Flat File with Header, Body And Footer

derekchu · Post by **derekchu** » Tue Nov 07, 2006 2:11 am

Dear all,

One of my input file is logically divided into three parts: Header, Body, and Footer. The formats are listed as follow:

Header:
REC_TYPE:string[1]
HDR1:string[10]
HDR2:string[10]
...
Body
REC_TYPE:string[1]
COL1:decimal[10]
COL2:string[5]
...
Footer:
REC_TYPE:string[1]
FTR1:string[10]
FTR2:string[10]
...

To distinish which part of the file it is, we check the first column (REC_TYPE), '0' means header, '1' means body and '2' means footer.

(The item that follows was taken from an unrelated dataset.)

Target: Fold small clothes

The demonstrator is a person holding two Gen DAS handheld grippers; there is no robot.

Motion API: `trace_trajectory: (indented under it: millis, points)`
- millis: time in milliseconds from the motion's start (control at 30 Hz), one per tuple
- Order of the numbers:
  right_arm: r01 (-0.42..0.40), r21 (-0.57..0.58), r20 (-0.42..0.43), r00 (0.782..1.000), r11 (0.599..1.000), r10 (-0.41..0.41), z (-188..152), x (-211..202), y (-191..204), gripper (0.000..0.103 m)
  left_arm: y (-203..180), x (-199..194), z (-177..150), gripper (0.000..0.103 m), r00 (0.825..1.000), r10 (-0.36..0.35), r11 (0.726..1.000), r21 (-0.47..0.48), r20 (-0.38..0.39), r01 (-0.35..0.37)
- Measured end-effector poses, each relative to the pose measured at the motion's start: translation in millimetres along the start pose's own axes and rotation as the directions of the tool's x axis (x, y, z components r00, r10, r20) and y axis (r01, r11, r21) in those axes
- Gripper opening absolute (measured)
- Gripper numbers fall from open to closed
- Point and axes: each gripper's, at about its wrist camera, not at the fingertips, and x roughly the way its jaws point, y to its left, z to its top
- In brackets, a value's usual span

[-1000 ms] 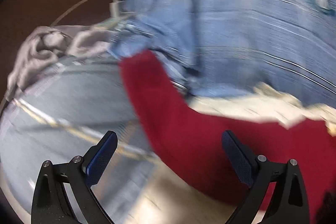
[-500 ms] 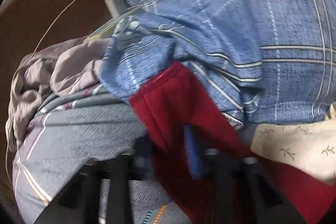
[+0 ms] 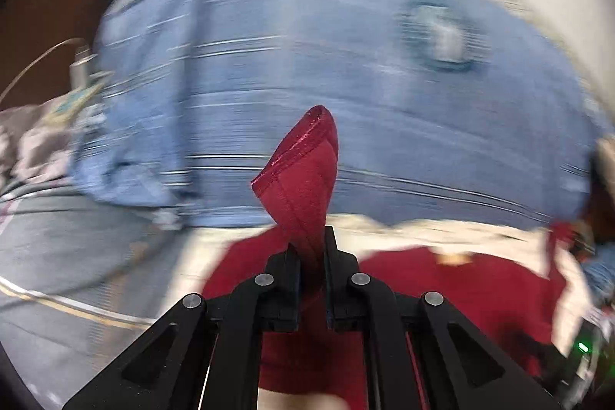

Is it possible to use the complex flat file stage to load the file into datastage?

Regards,
Derek CHU

Kirtikumar · Post by **Kirtikumar** » Tue Nov 07, 2006 4:38 am

What type of file is this?

Is it a normal file that can be seen using cat command or vi editor? Or is getting generated from mainframe system.

CFF stage is used when the file is generated from MF system.

derekchu · Post by **derekchu** » Tue Nov 07, 2006 7:23 am

Yes, the file is coming from Mainframe.

What I want to do is to load the header, body and footer into different datasets.

chulett · Post by **chulett** » Tue Nov 07, 2006 7:35 am

Kirtikumar wrote:Is it a normal file that can be seen using cat command or vi editor? Or is getting generated from mainframe system.

Mainframe systems produce 'normal' files, too.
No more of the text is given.